A new drug for vision loss should become available to thousands of people NHS one week after approval by the drug regulator.
Faricimab (Vabysmo) is an eye injection made Roche which works to improve vision – or reduce vision loss – in people with wet age-related macular degeneration (wet AMD) or diabetic macular edema (DMO).
Experts say that injections may be given to some patients less frequently than other available medications.
Data suggests that some people can now wait up to 16 weeks between doses, compared to eight weeks for one current treatment, aflibercept.
Following approval by the Medicines and Medical Devices Regulatory Agency (MHRA), farisimab received the green light from the National Institutes of Health and Medical Care (Nice) for use in the NHS.
Nice said up to 300,000 people in England with AMD may be eligible to participate, along with 28,000 people with DMO.
Helen Knight, interim director of drug evaluation in Nice, said: “We are determined to put such innovations in the hands of doctors to help patients as soon as possible.
“We will continue to work closely with our colleagues in other healthcare organizations to ensure that we offer progressive treatments that balance the best care and value for money, providing both individuals and society as a whole.”
Katie Elf, executive director of the Macular Vision Loss Charity, said:Sick with wet age-related macular degeneration and diabetic macular edema face the burden of regular hospital visits to receive the vital treatment needed to preserve vision.
“However, we know that these trips can be difficult and often rely on the support of friends and family, sometimes as often as every four weeks.

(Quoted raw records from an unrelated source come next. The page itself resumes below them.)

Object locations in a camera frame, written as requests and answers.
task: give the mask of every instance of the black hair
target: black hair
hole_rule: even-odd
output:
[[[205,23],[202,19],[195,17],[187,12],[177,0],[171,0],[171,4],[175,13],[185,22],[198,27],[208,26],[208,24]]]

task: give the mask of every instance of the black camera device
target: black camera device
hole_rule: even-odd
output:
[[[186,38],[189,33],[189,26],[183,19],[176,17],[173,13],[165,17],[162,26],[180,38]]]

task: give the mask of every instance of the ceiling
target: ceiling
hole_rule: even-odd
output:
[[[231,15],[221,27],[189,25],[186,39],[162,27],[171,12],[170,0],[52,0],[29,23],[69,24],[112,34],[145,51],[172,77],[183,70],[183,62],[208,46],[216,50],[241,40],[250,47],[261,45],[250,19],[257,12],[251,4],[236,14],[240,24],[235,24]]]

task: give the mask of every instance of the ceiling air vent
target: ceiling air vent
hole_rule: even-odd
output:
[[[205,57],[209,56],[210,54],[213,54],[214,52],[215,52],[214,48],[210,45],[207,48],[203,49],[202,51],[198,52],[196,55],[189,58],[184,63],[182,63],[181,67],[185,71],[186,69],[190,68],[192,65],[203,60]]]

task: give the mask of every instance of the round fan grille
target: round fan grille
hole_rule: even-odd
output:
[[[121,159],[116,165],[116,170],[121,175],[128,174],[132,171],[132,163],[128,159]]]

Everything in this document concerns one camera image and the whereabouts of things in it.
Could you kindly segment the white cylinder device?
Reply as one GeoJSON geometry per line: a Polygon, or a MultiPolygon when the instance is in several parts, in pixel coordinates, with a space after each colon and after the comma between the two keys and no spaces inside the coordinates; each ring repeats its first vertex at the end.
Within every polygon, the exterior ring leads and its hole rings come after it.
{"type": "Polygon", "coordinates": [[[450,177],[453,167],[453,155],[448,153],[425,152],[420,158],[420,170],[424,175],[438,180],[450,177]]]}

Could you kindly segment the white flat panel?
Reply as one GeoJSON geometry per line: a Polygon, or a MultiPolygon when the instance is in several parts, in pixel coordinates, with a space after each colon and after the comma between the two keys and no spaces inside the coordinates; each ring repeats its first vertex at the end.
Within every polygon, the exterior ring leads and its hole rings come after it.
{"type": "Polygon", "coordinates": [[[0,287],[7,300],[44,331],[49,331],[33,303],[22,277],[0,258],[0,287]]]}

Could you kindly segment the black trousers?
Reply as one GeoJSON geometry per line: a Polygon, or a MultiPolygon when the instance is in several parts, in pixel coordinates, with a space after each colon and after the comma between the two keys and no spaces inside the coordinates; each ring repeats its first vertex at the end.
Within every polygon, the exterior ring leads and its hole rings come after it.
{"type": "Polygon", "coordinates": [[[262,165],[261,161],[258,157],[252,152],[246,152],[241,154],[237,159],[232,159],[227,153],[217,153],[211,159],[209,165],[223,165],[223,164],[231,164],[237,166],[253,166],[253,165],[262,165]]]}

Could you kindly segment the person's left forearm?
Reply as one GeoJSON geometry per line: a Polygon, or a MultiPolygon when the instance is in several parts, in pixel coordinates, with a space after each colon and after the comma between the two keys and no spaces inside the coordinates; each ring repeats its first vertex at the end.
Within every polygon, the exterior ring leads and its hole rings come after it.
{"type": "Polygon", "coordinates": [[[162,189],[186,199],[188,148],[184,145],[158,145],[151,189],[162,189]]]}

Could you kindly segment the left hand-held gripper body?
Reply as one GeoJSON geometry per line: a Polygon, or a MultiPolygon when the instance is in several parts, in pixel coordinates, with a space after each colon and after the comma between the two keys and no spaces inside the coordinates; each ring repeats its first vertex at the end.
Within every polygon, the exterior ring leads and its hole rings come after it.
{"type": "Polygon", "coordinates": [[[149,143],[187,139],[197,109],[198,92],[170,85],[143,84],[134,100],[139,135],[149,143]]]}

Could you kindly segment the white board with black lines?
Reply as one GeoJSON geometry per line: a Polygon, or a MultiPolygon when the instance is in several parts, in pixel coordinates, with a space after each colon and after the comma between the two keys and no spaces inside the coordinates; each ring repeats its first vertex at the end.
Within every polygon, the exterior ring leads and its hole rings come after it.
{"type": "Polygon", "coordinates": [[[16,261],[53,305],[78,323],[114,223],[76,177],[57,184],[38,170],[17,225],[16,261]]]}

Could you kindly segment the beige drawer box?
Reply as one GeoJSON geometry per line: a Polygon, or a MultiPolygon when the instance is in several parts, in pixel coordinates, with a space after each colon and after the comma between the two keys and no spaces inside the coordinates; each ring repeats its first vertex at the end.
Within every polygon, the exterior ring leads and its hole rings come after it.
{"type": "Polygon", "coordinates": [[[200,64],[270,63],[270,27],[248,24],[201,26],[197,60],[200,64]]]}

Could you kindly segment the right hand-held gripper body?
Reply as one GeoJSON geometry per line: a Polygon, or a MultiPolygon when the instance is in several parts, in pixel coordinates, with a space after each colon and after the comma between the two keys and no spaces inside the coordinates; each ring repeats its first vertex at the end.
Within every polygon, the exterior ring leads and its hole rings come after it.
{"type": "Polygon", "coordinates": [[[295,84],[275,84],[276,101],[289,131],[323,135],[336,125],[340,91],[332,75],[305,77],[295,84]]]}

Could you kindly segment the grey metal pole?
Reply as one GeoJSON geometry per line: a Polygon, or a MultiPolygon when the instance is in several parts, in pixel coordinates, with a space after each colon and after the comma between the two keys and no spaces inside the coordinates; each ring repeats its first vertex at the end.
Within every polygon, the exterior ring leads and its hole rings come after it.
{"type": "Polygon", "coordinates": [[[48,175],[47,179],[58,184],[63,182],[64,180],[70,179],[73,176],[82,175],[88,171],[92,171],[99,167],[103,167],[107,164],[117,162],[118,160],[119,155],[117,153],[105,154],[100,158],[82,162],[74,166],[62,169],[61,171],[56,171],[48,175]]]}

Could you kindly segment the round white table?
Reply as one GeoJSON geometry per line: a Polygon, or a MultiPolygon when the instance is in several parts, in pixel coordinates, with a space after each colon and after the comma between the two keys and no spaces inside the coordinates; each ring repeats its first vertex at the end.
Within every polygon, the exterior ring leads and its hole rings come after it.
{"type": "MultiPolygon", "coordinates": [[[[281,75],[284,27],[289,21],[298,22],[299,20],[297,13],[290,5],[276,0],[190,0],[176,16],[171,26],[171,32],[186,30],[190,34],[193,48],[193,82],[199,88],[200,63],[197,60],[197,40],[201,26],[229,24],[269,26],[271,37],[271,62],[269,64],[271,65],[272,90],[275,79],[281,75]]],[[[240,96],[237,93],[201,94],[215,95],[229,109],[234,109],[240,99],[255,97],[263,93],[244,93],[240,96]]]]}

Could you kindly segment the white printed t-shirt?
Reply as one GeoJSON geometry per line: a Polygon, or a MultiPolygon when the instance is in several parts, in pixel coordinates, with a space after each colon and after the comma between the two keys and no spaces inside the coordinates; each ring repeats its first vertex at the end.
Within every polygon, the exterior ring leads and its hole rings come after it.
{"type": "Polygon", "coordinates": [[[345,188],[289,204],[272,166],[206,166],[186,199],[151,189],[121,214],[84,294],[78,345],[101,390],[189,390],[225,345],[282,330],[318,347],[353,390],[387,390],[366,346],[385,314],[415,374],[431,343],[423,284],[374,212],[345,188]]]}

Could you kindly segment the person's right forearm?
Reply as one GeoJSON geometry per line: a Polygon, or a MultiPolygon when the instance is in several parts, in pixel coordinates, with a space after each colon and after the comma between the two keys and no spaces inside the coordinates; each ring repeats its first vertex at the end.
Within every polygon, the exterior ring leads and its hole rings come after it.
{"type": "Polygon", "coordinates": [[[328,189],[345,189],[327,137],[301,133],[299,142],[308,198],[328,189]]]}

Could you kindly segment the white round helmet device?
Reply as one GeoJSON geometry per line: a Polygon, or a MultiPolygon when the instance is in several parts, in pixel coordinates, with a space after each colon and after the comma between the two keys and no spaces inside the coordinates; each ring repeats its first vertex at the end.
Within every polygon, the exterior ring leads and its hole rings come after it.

“We are pleased that a new treatment option that can maintain vision and help minimize hospital visits will be available to patients in England.
“It will really change the lives of many people living with this devastating condition.”
Roche offered the NHS a discount on the drug after talks with the NHS of England.
Tom Renwick, head of ophthalmology at Roche, said he was “delighted with the decision” to recommend “this new and effective treatment”.
He added: “Faricimab is the first and only bispecific antibody licensed in the UK to treat the most common retinal diseases that threaten vision.”